Of the lines below, write out exactly those from the line with "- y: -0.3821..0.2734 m" through the line with "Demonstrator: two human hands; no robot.", both included, and skip the rest.

-- Supplied information follows --

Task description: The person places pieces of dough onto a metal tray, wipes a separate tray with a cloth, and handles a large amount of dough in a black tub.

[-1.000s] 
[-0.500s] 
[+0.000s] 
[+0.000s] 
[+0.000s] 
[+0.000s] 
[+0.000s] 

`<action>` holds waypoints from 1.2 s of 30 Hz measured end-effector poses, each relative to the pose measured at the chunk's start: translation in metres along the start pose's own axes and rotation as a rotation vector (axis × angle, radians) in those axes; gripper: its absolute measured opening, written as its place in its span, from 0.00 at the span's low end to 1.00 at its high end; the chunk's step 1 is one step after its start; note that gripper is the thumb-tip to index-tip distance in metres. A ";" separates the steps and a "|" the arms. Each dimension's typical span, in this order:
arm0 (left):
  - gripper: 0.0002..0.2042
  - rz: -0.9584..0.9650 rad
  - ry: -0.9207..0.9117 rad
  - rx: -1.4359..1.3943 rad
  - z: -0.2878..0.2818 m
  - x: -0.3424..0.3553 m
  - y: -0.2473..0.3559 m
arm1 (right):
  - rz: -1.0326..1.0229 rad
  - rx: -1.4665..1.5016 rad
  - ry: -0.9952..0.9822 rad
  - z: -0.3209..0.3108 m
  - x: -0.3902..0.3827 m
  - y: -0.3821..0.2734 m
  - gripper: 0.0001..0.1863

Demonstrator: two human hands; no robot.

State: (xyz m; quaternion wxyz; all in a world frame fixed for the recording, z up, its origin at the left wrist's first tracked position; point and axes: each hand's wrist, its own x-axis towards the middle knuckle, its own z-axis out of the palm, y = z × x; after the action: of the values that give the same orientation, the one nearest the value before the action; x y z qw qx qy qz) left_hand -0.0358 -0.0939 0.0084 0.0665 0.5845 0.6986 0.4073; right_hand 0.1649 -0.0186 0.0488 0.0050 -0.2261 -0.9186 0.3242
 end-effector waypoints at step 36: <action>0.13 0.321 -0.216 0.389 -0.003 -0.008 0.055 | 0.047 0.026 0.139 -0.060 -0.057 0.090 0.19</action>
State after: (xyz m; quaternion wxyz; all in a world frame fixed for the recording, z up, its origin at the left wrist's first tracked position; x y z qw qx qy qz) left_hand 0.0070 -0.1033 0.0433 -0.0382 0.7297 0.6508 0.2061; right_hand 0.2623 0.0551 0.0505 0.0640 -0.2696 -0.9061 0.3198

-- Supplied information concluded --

Result for this task>
  - y: -0.3821..0.2734 m
  - gripper: 0.0001..0.1863

Demonstrator: two human hands; no robot.

What has been written completes the answer.